A telling episode of Frontline on an American terrorist went into implications of the Snowden revelations on NSA surveillance of Americans. Turns out all those reams of data and metadata on our phone calls, the internet browsing histories, and the GPS locations that the feds have been gathering didn’t help anyone identify David Coleman Headley as a terrorist; instead it was useful only after the fact, to corroborate the findings of traditional police work, mostly by interviews with witnesses and confidential informants.

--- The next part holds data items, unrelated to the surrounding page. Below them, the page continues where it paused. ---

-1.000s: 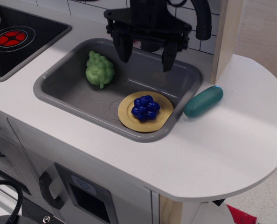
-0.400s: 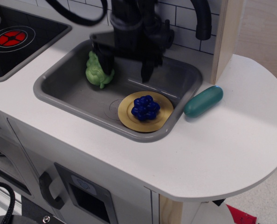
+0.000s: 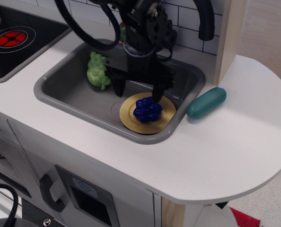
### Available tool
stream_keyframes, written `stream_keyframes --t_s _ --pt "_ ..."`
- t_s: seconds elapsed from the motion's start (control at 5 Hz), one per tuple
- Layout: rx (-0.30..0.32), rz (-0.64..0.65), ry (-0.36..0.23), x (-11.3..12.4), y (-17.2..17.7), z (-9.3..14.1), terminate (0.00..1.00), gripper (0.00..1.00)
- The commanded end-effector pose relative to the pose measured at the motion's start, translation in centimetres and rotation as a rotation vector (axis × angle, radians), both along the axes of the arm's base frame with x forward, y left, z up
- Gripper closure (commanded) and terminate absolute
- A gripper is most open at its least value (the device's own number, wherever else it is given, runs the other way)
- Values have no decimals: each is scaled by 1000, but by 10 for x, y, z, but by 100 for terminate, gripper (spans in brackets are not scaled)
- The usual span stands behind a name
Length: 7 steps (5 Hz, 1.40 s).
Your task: Take blueberries off plate sink
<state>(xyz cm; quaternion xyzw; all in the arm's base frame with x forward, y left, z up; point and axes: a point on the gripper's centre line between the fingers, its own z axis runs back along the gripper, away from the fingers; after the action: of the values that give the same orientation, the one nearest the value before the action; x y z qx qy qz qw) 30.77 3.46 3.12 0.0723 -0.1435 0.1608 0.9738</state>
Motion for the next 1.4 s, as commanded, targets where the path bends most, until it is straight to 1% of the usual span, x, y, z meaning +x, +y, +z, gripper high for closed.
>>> stream_keyframes --t_s 0.0,0.2,0.4,0.6,0.8,1.0,1.2 --pt "-22 10 -53 11 0 -12 0 0" --pt "-51 37 -58 21 -3 -17 0 0" --pt "-56 51 -43 21 -4 -22 0 0" --pt "-10 66 -44 21 -2 -27 0 0" --pt "9 78 -55 22 0 -23 0 100" --pt "-36 70 -104 22 3 -5 0 100" --pt "-80 97 -158 21 5 19 0 100"
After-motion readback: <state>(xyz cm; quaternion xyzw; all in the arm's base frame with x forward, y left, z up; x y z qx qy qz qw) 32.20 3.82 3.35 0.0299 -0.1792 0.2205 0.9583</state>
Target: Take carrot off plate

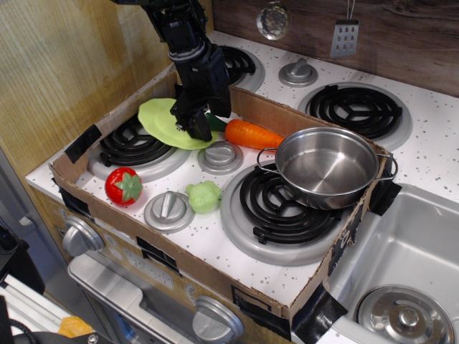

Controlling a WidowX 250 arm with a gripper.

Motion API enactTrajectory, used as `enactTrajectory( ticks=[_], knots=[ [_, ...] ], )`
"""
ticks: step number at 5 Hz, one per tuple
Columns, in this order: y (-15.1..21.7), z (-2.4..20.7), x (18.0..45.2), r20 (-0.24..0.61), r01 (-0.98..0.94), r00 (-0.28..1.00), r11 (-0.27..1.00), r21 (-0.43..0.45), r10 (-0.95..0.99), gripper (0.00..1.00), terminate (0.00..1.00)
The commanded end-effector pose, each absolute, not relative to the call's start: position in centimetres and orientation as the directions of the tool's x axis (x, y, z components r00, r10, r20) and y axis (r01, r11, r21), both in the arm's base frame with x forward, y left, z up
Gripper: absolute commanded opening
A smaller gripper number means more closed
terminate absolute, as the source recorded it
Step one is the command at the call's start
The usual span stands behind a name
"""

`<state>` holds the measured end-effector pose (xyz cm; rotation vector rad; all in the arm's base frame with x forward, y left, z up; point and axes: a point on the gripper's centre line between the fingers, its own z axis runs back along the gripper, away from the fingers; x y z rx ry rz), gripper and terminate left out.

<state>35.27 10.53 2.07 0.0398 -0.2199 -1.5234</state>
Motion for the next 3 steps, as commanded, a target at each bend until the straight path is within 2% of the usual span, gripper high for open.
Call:
enactTrajectory(
  ticks=[1, 3],
  knots=[
    [10.0, 3.5, 35.6, 0.069, 0.993, 0.035, 0.042, 0.109, -0.997, 0.0, 0.0],
    [10.1, 5.9, 35.2, 0.035, 0.995, 0.074, 0.076, 0.057, -0.997, 0.0, 0.0]
  ],
)
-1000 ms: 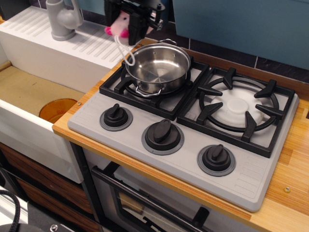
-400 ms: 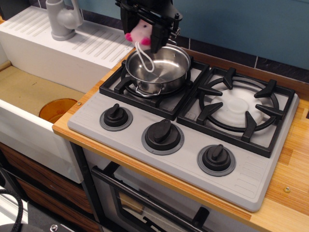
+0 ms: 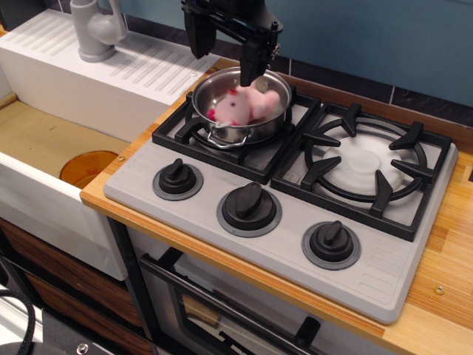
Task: Put pan on stove and put stuffedpig in pan
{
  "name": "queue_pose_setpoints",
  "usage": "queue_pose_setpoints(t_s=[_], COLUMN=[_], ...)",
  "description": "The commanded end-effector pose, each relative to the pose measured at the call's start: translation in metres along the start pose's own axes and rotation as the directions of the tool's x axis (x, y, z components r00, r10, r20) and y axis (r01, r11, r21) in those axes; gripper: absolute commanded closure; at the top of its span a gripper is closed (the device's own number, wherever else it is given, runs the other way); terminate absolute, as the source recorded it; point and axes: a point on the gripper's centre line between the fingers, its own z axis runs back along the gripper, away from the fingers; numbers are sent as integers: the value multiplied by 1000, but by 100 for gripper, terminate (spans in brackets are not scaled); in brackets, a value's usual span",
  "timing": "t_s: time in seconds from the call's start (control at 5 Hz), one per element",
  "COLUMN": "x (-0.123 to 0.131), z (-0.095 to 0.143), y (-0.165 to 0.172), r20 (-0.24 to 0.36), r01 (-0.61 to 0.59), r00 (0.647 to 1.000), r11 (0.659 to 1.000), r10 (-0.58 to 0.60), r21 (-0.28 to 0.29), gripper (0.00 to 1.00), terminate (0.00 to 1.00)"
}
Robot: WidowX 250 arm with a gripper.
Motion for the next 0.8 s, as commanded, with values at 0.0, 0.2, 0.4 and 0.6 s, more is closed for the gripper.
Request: queue_pose_setpoints(t_s=[0.0, 0.2, 0.4, 0.6], x=[10, 13, 19, 23], z=[13, 21, 27, 27], y=[2, 0, -5, -6], r20=[32, 17, 0, -2], r01=[-8, -21, -30, -23], r00=[999, 1000, 1000, 1000], r11=[1000, 1000, 999, 998], r10=[8, 21, 30, 23], r21=[3, -2, -27, -53], gripper=[0, 0, 0, 0], terminate=[0, 0, 0, 0])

Closer to home, employers are telling educators that cybersecurity needs more college graduates, with more interdisciplinary thinking. To which outsiders may justifiably ask, “huh?” We thought it was all coding, hackers vs. hackers. What gives?
I think I know what gives, when I see the Snowden story.
Or when I picture you sitting inside a train station, strangers sprinkled around the lobby. Someone you don’t know sits nearby and immediately strikes up a conversation with you, uninvited.
It’s a bit odd, so at this point you become alert for the socially and interpersonally inappropriate. Why is this stranger approaching you to talk? The intentions and mental health of your new acquaintance become suddenly relevant, and something you test for. How’s the eye contact? The assumed level of familiarity? Are you getting sized up for a sales pitch? An assault? Evangelism? If you stand up to leave, will you be followed?
In other words, our safety and effectiveness as socially and technologically connected beings rely on intercultural, interpersonal fluency. There’s something essentially human in our ability to recognize and respond to the telling departure from normal behavior, and this is essential to good cybersecurity. It’s the skills you deploy when a friend’s email account is hacked and you get a fishy request for money: it’s not the identity that’s off, but the behavior. That gets harder to spot when it’s people you don’t know well, who may live in countries with entirely different social and cultural expectations.
As the employers are telling us, work like that takes a college degree, not just IT training.
I’ve been thinking about this for a while — that Frontline episode was almost a year ago — but was reminded of it unexpectedly last week. I was talking to a professor at CSU Monterey Bay about what exactly we should measure to demonstrate “engaged learning,” something I am paid to wonder regularly on behalf of the state.
He said it’s in the student’s behavior after the engaging experience, in this case service learning. He said faculty will comment on a new energy behind the student’s decision of what to major in, or of what to do after college, or even about what’s going on in other fields. He and his colleagues sense it not as shades of development but instead as a nearly binary condition: there’s something in the student now that didn’t used to be.
That observation, of a moment of growth that’s unambiguous to people who’ve taught for a while, reminded me of the train station example above, that interpersonal knack we can develop for reading and understanding each other, for recognizing the tells of a meaningful difference.
I think fields outside of higher education and cybersecurity may be better at recognizing, naming, and counting such behavioral transitions, because they’ve been working on this longer, and I think we could learn from them.
For example, there don’t seem to be chemical or genetic markers for autism; instead the diagnosis is made entirely by observing someone’s conduct. There’s some controversy around it and the borders are murky, but educators might benefit from similar skills.
So could everyone else. Good observation is more vital as we get more connected, giving individuals more potential impact on the rest of us than they used to have.
I’m not arguing for a state of mutual perpetual surveillance, but think we undersestimate the extent to which we’re all in this together. A better understanding of behavioral markers helps with cybersecurity, sure, and also for better clinical diagnoses. But we also need it — glaringly — to identify and preempt active shooters, for example, or to get past the present limits of our criminal justice system.
And, maybe, we need it to better orient our enormous and expensive higher education machinery toward the development of personal agency and responsibility.